◆ ASSIGNMENT ◆
The listing below should be printed again word for word, without any images.

◆ DATA SEGMENT ◆
-*-

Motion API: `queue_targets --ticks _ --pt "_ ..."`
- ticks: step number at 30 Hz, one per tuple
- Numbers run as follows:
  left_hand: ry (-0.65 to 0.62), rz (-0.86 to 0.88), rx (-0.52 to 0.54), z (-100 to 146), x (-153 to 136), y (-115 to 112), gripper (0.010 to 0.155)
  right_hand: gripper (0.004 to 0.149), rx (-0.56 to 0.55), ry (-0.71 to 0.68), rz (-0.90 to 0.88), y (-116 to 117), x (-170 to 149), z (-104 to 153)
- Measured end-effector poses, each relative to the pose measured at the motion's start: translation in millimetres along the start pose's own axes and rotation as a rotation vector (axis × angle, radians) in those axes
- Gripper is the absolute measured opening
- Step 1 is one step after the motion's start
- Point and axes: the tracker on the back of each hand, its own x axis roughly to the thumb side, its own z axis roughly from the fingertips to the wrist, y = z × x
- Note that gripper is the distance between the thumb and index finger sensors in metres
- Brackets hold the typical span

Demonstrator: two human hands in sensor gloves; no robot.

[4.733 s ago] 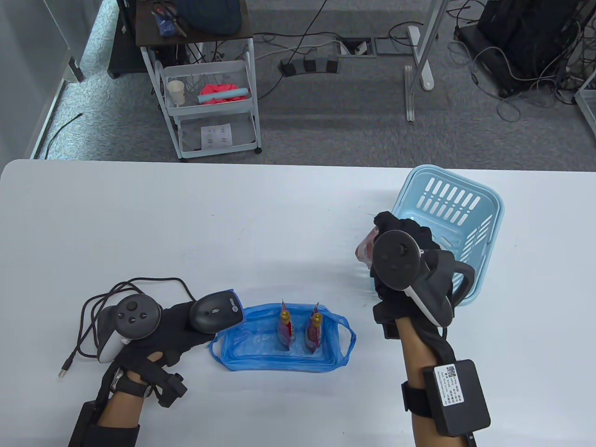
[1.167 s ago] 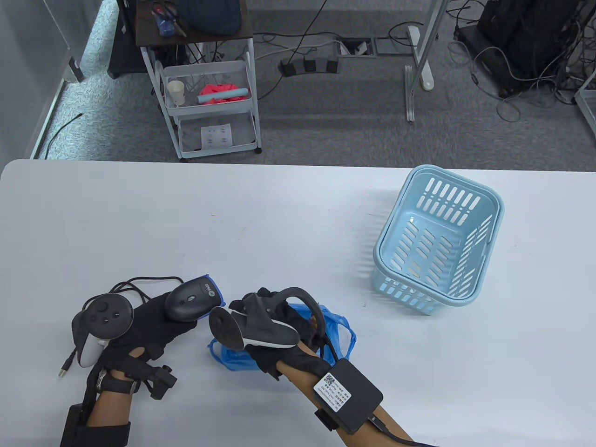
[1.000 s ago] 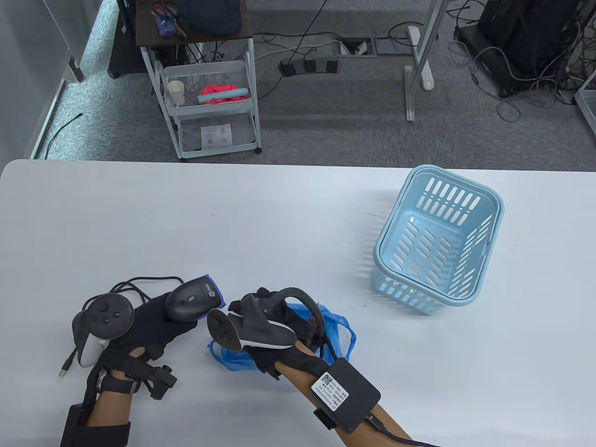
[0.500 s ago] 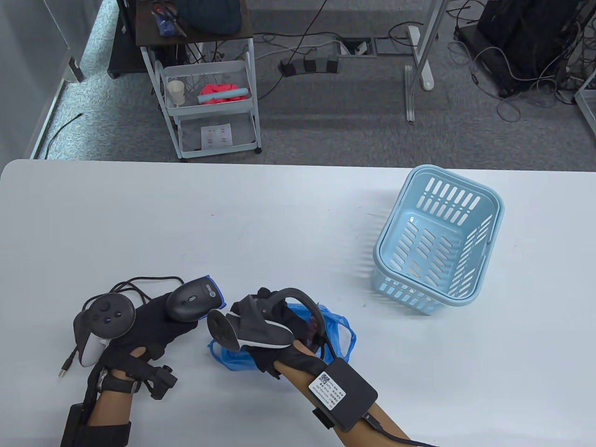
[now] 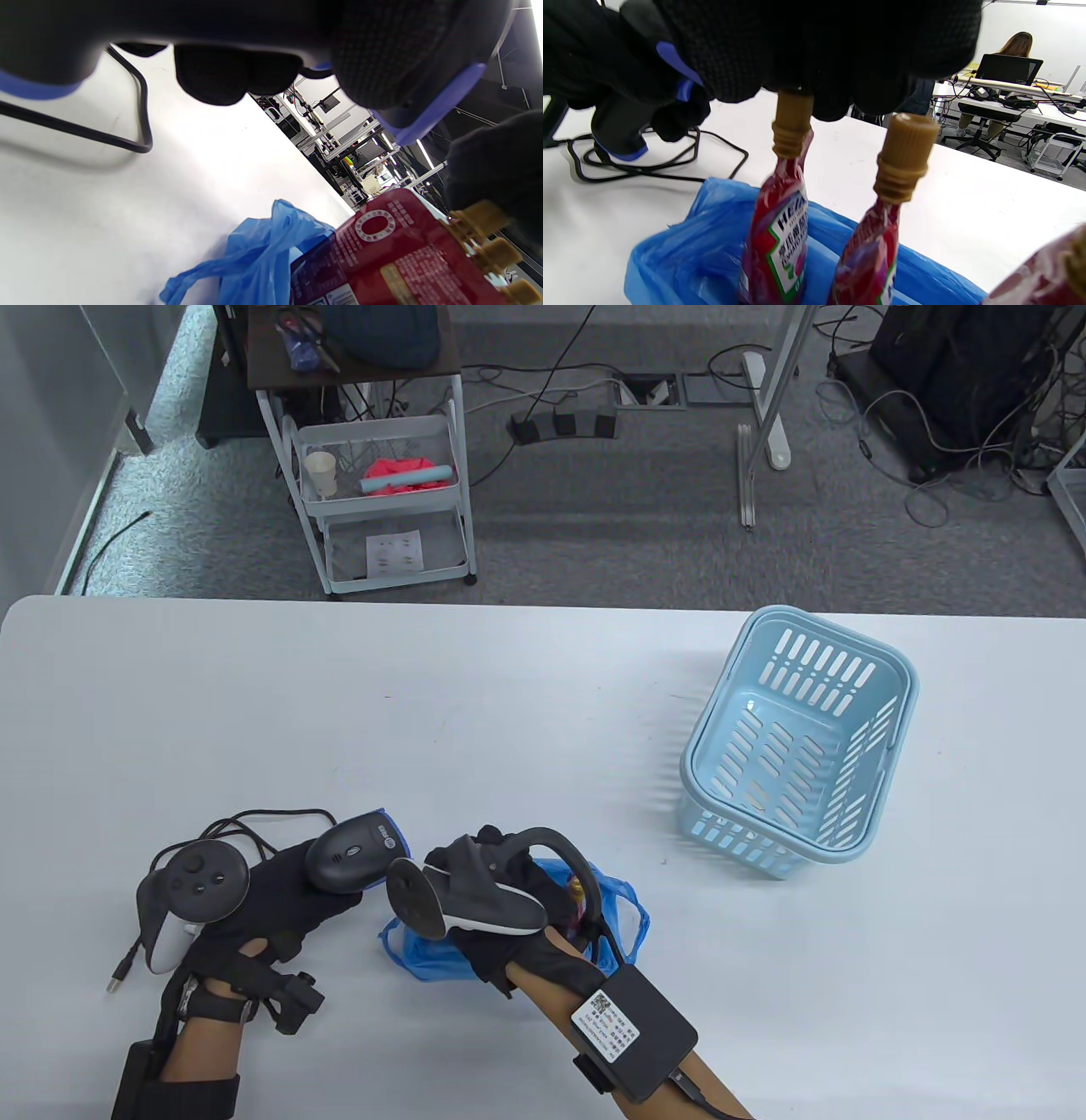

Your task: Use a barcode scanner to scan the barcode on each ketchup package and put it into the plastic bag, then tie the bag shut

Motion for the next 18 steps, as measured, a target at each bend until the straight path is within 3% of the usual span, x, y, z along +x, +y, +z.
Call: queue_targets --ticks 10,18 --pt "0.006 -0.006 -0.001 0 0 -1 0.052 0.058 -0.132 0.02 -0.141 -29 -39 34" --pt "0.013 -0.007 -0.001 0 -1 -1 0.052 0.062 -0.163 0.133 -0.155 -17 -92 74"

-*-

◆ EXERCISE RESPONSE ◆
Motion API: `queue_targets --ticks _ --pt "_ ..."`
- ticks: step number at 30 Hz, one per tuple
- Numbers run as follows:
  left_hand: ry (-0.65 to 0.62), rz (-0.86 to 0.88), rx (-0.52 to 0.54), z (-100 to 146), x (-153 to 136), y (-115 to 112), gripper (0.010 to 0.155)
  right_hand: gripper (0.004 to 0.149), rx (-0.56 to 0.55), ry (-0.71 to 0.68), rz (-0.90 to 0.88), y (-116 to 117), x (-170 to 149), z (-104 to 153)
- Measured end-effector poses, each relative to the pose measured at the motion's start: translation in millimetres along the start pose's own axes and rotation as a rotation vector (axis × angle, radians) in those axes
- Gripper is the absolute measured opening
- Step 1 is one step after the motion's start
- Point and axes: the tracker on the back of each hand, its own x axis roughly to the thumb side, its own z axis roughly from the fingertips to the wrist, y = z × x
- Note that gripper is the distance between the thumb and index finger sensors in metres
- Brackets hold the typical span

Demonstrator: two human hands in sensor gloves; no robot.

[4.733 s ago] 
[1.167 s ago] 
[1.000 s ago] 
[0.500 s ago] 
[now] 

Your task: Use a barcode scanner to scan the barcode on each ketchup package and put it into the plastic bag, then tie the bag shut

Motion for the next 18 steps, as measured, a target at each bend until the straight path is within 3% of the usual span, x, y, z along +x, +y, +z.
Call: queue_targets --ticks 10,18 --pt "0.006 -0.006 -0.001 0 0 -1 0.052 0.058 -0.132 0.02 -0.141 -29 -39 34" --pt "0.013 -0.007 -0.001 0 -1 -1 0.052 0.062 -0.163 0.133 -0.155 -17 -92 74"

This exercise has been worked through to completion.